- **TASK PROMPT**
Every line with "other" in it should be copied from the data.

(Extracted data entries)
....

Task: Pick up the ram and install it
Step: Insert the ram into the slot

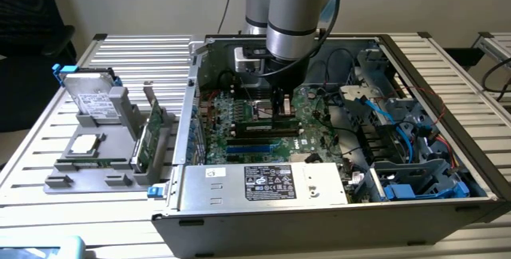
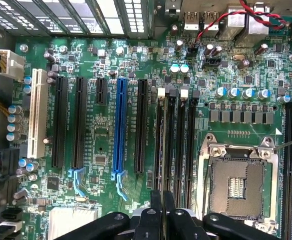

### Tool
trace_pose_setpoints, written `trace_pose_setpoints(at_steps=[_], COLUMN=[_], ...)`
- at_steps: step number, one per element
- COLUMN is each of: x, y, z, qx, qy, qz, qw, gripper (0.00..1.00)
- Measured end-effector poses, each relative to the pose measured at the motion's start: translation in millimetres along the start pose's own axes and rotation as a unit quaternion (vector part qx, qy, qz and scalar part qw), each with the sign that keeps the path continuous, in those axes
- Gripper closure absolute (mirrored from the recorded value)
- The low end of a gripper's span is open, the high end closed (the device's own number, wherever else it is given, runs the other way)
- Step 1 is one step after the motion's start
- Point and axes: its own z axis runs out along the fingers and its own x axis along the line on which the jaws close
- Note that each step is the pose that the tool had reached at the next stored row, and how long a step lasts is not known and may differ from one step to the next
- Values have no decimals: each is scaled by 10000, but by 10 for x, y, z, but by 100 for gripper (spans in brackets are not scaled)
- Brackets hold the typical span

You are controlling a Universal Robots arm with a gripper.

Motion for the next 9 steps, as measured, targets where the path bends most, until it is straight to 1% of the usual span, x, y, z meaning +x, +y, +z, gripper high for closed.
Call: trace_pose_setpoints(at_steps=[9], x=[6], y=[0], z=[2], qx=[0], qy=[3], qz=[11], qw=[10000], gripper=[87])
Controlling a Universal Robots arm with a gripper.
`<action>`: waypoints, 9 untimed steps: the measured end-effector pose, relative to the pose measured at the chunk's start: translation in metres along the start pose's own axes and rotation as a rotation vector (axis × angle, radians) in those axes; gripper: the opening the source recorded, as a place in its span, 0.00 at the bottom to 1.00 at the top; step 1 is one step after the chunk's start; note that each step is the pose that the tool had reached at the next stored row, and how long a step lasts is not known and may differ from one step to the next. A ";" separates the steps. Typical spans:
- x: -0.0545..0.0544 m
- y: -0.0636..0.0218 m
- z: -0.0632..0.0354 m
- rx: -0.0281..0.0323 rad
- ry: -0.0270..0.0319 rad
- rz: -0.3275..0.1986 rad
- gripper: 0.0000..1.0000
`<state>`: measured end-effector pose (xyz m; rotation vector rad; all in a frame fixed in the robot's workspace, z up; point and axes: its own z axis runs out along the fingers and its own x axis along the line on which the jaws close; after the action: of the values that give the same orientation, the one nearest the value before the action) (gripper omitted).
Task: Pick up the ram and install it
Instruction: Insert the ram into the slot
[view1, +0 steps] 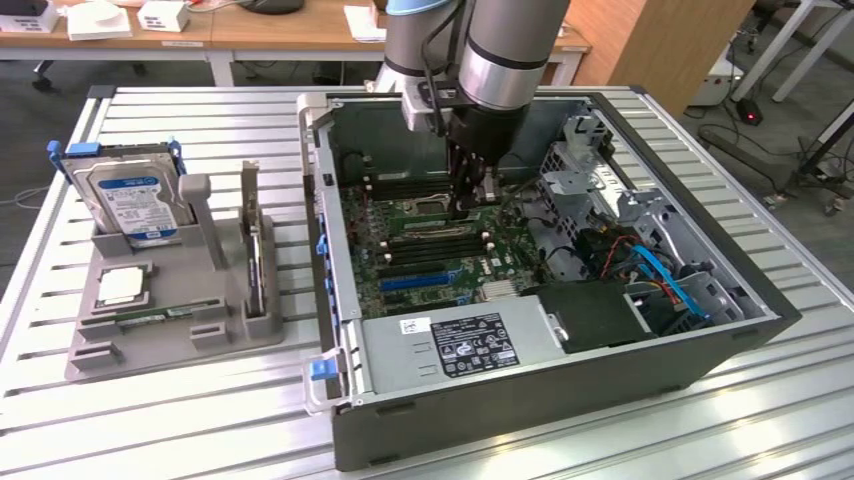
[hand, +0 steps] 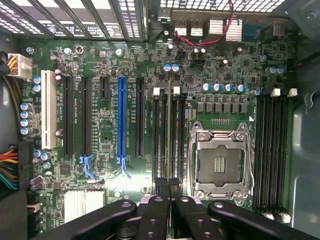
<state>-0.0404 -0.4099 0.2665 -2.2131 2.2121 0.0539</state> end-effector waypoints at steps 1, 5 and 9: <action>0.000 -0.0002 0.0000 0.0000 0.0000 0.000 0.11; 0.000 -0.0058 0.0000 0.0001 -0.0001 0.000 0.11; 0.000 -0.0126 0.0000 0.0000 0.0000 0.000 0.11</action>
<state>-0.0279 -0.4098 0.2663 -2.2131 2.2120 0.0539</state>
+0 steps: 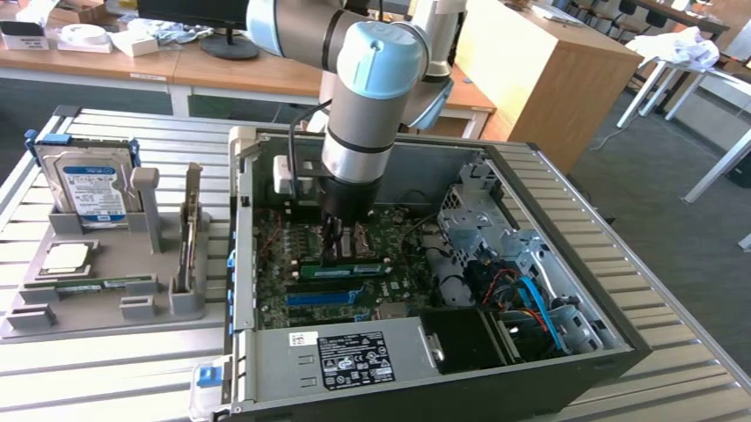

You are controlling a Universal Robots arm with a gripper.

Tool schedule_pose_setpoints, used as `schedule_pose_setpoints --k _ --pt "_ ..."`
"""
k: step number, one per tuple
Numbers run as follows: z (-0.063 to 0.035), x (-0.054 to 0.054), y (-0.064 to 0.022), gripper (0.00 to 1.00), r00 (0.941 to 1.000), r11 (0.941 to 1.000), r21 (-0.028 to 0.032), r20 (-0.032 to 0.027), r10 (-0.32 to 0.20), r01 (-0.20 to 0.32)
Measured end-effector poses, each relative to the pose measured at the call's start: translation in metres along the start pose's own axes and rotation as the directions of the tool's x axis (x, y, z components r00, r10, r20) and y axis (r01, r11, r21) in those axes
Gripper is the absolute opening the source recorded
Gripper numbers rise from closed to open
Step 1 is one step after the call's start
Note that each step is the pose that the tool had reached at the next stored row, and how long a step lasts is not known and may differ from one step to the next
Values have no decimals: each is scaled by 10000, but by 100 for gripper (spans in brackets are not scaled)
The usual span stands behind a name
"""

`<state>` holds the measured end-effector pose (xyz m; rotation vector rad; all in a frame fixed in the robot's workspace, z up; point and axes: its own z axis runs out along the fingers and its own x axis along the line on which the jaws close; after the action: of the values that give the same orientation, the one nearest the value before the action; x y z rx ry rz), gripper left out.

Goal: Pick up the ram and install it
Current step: 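Press down the ram until it locks into place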

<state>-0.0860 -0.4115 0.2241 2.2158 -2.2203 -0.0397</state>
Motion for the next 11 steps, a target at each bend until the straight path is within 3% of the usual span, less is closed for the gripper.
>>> schedule_pose_setpoints --k 11 --pt "14 0 -1 10 10000 10000 2 0 0 0"
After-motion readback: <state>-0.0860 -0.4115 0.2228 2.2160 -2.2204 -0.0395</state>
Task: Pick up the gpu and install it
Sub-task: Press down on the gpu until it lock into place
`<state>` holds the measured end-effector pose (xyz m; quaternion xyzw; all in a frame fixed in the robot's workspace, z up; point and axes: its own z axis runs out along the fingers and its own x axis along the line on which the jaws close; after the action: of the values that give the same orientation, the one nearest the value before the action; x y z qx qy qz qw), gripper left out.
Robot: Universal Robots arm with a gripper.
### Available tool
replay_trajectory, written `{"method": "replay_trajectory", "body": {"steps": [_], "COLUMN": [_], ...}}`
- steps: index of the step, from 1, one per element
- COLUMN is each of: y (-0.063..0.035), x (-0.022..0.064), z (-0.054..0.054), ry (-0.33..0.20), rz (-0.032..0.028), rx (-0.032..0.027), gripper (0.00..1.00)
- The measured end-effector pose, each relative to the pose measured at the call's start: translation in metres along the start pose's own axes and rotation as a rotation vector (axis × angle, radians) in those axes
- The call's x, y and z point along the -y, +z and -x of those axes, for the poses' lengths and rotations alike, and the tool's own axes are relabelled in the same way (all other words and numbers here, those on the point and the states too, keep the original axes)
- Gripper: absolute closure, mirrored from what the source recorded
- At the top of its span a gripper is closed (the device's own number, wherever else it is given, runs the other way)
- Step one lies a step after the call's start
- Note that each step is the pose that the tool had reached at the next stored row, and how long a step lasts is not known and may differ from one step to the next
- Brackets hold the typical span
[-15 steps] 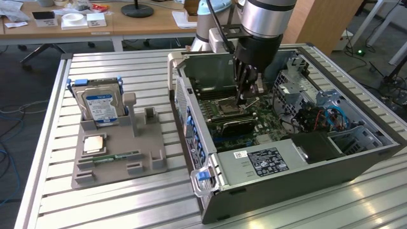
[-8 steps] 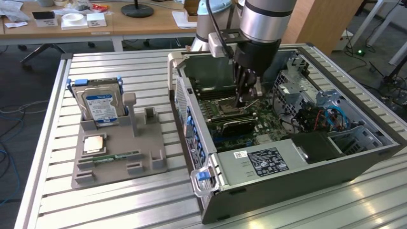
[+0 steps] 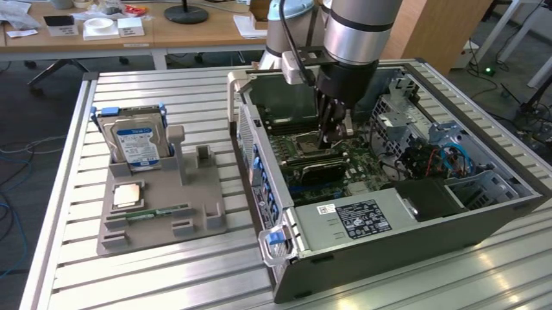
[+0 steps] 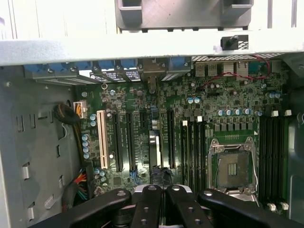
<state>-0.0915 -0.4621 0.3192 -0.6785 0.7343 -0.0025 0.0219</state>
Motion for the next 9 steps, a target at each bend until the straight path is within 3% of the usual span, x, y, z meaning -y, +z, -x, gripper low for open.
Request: {"method": "replay_trajectory", "body": {"steps": [9], "y": [0.0022], "x": [-0.0032], "z": [0.0024], "ry": [0.000], "rz": [-0.0001], "rx": [0.0001], "gripper": [0.89]}}
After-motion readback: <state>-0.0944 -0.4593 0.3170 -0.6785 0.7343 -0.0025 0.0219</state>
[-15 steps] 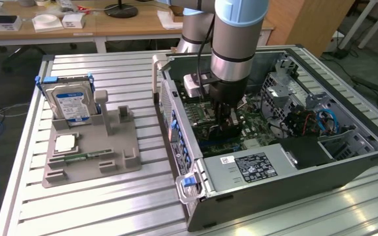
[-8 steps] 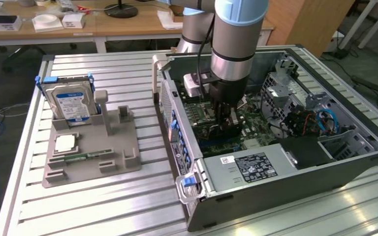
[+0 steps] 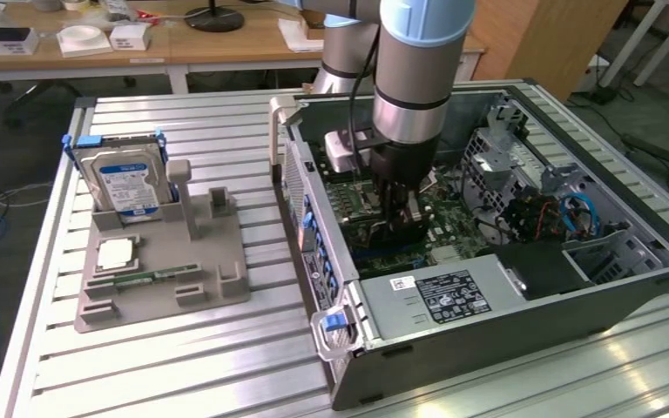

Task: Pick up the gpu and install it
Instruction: 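Insert the gpu into the slot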

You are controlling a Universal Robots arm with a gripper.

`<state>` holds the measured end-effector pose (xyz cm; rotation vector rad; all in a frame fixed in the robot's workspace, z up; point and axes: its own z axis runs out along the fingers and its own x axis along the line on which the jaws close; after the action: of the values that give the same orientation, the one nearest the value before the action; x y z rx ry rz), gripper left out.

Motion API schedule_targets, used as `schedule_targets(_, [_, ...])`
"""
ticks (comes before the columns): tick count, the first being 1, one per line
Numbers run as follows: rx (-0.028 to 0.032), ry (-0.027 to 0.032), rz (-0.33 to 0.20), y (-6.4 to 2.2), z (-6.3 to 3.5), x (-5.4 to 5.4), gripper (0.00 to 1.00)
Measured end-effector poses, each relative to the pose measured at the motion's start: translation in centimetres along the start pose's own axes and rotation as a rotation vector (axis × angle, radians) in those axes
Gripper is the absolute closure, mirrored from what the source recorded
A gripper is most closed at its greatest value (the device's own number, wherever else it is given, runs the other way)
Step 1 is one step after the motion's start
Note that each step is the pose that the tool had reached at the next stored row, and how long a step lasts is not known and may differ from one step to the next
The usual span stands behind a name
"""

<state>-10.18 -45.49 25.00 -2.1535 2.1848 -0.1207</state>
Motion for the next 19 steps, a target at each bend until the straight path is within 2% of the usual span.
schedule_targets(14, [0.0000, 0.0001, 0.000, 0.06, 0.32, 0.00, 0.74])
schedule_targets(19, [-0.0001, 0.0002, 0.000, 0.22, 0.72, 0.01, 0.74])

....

- **RESPONSE TO THE EXERCISE**
- The low end of a gripper's span is open, the high end closed (the device's own number, wherever else it is given, runs the other way)
- The call's x, y and z point along the -y, +z and -x of those axes, for the poses' lengths and rotations alike, and the tool's own axes are relabelled in the same way (all other words and numbers here, those on the point and the states too, keep the original axes)
- At the top of its span a gripper is closed (the device's own number, wherever else it is given, runs the other way)
A gripper is most closed at its greatest value (the device's own number, wherever else it is given, runs the other way)

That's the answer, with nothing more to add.